> [DIRECTIONS]:
Return every line of the records that includes the string "bounding".

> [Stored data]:
▼
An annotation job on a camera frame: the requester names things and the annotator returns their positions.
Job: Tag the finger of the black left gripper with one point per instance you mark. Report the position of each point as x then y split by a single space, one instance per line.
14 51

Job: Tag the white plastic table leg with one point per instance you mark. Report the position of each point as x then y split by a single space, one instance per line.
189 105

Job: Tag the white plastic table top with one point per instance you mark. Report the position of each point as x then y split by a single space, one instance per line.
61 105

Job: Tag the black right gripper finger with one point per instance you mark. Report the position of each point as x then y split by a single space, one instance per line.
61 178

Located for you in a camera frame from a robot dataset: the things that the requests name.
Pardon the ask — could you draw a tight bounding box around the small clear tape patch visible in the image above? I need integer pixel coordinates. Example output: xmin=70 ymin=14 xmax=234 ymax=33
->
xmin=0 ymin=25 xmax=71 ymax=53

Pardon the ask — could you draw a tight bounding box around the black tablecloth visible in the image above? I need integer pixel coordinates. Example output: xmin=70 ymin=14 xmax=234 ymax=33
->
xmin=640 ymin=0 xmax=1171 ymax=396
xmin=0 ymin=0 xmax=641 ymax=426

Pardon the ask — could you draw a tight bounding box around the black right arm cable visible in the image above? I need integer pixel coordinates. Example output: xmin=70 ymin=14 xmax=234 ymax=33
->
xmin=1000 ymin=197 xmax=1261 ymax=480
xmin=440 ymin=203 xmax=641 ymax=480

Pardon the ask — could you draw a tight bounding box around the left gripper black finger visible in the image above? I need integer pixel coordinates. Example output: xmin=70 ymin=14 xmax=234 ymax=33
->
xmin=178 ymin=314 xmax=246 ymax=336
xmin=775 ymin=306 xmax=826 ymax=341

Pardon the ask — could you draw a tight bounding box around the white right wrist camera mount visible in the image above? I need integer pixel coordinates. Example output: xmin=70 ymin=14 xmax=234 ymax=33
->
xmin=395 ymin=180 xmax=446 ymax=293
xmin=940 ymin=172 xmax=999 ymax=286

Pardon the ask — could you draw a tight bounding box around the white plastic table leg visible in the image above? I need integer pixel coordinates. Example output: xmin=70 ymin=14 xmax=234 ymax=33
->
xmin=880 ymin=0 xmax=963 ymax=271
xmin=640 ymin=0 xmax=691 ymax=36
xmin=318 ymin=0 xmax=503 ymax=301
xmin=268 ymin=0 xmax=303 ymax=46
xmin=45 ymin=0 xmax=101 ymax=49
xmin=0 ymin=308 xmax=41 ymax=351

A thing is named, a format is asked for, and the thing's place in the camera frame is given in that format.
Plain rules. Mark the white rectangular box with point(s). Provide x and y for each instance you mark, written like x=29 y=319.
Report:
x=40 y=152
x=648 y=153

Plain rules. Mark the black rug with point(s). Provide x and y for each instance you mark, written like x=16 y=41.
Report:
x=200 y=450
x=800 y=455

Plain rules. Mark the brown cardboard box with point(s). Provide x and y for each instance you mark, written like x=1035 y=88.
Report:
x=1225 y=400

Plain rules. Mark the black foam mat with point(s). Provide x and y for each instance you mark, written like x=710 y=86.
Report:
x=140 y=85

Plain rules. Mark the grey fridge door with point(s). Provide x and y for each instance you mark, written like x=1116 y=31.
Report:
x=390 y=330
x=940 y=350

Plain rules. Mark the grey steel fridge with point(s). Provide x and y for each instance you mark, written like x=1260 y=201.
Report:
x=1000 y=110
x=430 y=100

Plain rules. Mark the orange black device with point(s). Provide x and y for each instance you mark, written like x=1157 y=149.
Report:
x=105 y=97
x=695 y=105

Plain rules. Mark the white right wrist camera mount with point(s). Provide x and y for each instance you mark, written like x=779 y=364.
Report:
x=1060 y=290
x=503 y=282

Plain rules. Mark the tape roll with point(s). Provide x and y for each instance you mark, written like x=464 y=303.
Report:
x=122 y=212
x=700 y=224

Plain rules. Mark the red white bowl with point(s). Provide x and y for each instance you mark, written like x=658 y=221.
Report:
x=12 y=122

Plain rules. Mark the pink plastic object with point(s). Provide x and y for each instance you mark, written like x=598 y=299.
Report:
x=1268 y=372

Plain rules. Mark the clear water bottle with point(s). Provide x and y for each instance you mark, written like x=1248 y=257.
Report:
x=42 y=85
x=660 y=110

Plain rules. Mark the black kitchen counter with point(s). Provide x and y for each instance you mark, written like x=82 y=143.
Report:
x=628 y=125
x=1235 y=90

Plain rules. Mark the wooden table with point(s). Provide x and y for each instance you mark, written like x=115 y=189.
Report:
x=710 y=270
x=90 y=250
▲
> [OUTPUT FOR THIS TASK]:
Pardon the ask — could you draw a tight bounding box around the small clear tape patch visible in the image above? I need integer pixel coordinates. Example output: xmin=70 ymin=14 xmax=234 ymax=33
Pardon the ask — could you draw a tight bounding box around the black tablecloth visible in the image above? I need integer pixel coordinates. Example output: xmin=70 ymin=14 xmax=234 ymax=33
Pardon the ask — could you draw a tight bounding box around the black right arm cable visible in the image above? I need integer pixel coordinates. Example output: xmin=70 ymin=14 xmax=234 ymax=33
Pardon the ask — could you draw a tight bounding box around the left gripper black finger visible in the image above? I need integer pixel coordinates. Example output: xmin=70 ymin=14 xmax=234 ymax=33
Pardon the ask — could you draw a tight bounding box around the white right wrist camera mount visible in the image above? I need integer pixel coordinates. Example output: xmin=70 ymin=14 xmax=234 ymax=33
Pardon the ask — could you draw a tight bounding box around the white plastic table leg visible in the image above? I need integer pixel coordinates. Example output: xmin=70 ymin=14 xmax=234 ymax=33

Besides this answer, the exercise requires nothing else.